How to complete this task:
What you give back should be exactly the opening lines of the data, ending with the line that contains "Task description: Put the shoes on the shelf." and including it.

[Items listed in a dataset]

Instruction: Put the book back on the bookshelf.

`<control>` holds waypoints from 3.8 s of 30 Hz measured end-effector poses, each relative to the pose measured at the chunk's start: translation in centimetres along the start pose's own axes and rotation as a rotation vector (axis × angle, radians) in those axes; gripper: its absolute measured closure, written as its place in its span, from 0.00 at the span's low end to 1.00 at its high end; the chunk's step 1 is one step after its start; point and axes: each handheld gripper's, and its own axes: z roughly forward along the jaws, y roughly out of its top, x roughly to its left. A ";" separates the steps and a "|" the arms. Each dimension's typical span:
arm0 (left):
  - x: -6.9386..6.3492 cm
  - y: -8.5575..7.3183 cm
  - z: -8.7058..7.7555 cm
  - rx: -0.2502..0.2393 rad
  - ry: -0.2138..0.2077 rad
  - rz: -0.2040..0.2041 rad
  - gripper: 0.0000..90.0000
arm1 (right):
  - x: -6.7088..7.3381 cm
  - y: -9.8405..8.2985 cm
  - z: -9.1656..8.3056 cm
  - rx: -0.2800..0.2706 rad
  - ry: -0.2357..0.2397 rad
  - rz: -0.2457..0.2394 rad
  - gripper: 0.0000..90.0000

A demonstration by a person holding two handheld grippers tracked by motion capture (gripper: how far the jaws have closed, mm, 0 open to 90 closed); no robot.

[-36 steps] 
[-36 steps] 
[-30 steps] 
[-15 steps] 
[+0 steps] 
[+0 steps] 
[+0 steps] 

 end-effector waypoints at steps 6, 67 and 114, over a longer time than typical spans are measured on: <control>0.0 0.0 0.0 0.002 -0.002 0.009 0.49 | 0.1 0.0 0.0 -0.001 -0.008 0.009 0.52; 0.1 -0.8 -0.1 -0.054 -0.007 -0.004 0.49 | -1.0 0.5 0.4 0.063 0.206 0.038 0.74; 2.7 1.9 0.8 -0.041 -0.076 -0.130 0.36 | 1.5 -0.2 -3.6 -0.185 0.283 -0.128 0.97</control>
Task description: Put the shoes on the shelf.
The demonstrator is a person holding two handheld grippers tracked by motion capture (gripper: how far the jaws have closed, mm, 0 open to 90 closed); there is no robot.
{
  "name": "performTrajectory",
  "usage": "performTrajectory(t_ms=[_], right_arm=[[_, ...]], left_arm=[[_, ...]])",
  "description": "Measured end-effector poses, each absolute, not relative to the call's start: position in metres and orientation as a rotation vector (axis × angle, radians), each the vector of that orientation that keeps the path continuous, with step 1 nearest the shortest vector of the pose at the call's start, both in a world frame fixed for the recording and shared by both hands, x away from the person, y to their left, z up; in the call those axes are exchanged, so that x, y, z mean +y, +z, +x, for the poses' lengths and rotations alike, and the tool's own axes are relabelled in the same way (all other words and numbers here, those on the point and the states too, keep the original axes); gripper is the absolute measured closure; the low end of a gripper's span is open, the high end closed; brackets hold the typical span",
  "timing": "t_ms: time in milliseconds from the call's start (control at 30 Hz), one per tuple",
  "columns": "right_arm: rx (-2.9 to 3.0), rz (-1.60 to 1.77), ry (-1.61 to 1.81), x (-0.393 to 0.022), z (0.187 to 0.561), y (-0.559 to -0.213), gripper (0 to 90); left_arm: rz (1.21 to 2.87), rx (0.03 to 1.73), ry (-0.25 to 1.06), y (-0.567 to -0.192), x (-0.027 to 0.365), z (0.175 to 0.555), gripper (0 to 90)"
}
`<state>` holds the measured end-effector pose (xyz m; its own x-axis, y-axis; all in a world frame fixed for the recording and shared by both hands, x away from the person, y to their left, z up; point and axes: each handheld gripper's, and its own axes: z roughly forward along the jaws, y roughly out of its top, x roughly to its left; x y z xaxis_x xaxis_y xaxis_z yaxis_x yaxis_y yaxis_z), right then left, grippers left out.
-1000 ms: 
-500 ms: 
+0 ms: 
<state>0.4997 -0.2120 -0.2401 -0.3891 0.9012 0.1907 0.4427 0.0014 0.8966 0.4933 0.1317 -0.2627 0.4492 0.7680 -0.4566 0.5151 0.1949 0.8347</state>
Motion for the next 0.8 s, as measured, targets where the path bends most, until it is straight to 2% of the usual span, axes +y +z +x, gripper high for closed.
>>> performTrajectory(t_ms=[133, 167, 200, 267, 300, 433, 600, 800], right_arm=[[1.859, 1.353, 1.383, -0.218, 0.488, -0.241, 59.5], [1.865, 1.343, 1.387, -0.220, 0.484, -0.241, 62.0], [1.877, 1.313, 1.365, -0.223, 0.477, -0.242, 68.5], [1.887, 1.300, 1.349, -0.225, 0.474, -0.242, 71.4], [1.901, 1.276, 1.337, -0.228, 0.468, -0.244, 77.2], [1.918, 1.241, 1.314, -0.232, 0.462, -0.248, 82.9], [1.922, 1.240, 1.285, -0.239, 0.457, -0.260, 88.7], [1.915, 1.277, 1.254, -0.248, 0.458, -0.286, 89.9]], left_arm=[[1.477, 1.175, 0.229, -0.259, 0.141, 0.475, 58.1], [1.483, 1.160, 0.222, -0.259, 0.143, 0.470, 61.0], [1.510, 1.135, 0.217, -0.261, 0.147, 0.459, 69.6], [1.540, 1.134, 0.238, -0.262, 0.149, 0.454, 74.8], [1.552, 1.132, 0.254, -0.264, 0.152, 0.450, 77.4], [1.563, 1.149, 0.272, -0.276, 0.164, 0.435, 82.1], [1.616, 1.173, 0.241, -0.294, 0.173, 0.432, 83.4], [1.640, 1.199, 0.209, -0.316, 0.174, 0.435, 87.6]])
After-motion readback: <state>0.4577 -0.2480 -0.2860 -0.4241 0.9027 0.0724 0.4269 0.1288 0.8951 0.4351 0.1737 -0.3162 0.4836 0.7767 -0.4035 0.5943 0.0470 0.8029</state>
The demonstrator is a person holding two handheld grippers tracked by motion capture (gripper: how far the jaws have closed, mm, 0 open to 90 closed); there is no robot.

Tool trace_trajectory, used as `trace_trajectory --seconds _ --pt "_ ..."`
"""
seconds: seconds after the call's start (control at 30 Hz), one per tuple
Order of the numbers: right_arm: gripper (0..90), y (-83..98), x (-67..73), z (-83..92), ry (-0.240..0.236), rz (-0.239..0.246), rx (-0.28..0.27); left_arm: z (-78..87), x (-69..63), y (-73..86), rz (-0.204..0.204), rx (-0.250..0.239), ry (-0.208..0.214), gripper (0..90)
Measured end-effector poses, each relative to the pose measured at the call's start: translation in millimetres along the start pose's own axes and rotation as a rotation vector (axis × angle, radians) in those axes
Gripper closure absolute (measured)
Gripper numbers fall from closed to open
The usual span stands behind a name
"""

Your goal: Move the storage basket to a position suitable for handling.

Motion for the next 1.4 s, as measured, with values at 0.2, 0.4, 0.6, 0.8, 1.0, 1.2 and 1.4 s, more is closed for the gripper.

Result of this exercise:
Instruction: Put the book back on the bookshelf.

`<control>` holds waypoints from 3.8 s of 30 Hz measured end-effector poses, each relative to the pose measured at the chunk's start: translation in centimetres along the start pose's own axes and rotation as a rotation vector (axis × angle, radians) in those axes; gripper: its absolute measured closure, written as its place in its span, from 0.00 at the span's low end to 1.00 at its high end; the chunk's step 1 is one step after its start; point and axes: each handheld gripper's, and its own axes: z roughly forward along the jaws, y roughly out of its top, x roughly to its left. A ";" separates the steps and a "|" the arms. Each dimension's typical span:
arm0 (left):
  - x: -6.9386..6.3492 cm
  - y: -8.5575..7.3183 cm
  - z: -8.7058..7.7555 cm
  - rx: -0.2502..0.2393 rad
  - ry: -0.2138..0.2077 rad
  - rz: -0.2040..0.2041 rad
  - gripper: 0.0000..90.0000
arm1 (right):
  - x: -6.7088..7.3381 cm
  - y: -9.8405..8.2985 cm
  - z: -9.1656..8.3056 cm
  - rx: -0.2800..0.2706 rad
  - ry: -0.2357..0.2397 rad
  - rz: -0.2457..0.2394 rad
  - gripper: 0.0000..90.0000

A demonstration by a person holding two handheld grippers tracked by motion capture (gripper: how far the jaws have closed, mm, 0 open to 90 closed); no robot.

[-36 steps] 
[-36 steps] 
[-30 steps] 
[-15 steps] 
[+0 steps] 
[+0 steps] 
[+0 steps] 

 end-effector waypoints at steps 6, 67 and 114, over a longer time than typical spans are measured on: <control>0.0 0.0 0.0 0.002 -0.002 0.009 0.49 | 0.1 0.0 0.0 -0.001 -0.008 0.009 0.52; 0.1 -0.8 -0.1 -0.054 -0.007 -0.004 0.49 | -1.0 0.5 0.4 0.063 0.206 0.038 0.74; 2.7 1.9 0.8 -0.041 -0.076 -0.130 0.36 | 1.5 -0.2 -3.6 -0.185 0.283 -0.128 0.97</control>
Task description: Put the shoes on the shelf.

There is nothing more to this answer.